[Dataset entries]
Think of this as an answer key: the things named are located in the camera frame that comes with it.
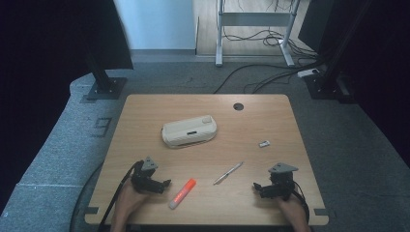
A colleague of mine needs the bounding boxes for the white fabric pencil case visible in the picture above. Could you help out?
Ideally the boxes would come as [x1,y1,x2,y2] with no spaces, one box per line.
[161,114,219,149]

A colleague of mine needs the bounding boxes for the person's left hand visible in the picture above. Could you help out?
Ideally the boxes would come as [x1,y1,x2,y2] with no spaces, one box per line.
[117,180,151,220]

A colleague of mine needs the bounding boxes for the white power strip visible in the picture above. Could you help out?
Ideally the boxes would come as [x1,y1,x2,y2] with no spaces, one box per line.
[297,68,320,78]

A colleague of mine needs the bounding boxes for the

---

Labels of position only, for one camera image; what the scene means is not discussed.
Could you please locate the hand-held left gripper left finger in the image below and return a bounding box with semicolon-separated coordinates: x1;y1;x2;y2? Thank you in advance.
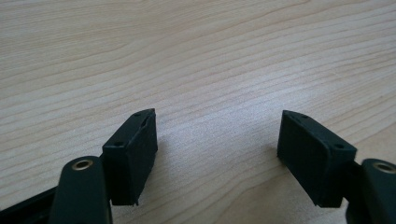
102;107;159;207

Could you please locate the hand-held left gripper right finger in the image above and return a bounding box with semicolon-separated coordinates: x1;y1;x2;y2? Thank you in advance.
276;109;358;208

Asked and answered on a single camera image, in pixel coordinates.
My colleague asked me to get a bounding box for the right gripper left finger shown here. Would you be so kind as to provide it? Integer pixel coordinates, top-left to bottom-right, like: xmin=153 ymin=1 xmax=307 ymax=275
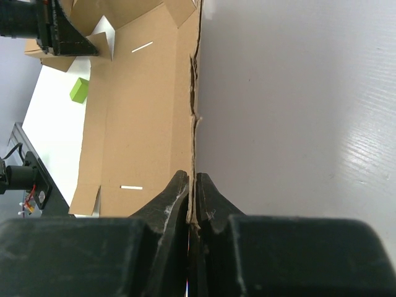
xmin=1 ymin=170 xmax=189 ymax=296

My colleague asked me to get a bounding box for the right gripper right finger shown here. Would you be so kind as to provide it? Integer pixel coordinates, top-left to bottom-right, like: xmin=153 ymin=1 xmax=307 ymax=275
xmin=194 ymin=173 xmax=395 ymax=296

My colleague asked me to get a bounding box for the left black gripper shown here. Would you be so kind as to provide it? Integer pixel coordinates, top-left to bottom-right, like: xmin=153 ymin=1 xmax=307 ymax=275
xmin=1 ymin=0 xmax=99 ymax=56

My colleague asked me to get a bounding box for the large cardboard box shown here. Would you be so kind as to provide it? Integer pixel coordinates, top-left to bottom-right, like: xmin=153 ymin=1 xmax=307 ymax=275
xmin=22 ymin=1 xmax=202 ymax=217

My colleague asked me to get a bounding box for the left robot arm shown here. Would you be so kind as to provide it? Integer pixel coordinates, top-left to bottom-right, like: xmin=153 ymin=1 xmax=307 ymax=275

### EXERCISE DETAILS
For each line in the records that holds "visible", show that line as it stands.

### TASK OUTPUT
A colleague of mine needs the bounding boxes for the white fabric pencil case visible in the picture above. Could you help out?
A colleague of mine needs the bounding boxes for the person's left hand visible in the picture above. Could you help out?
A colleague of mine needs the bounding boxes for the white power strip visible in the picture above. Could you help out?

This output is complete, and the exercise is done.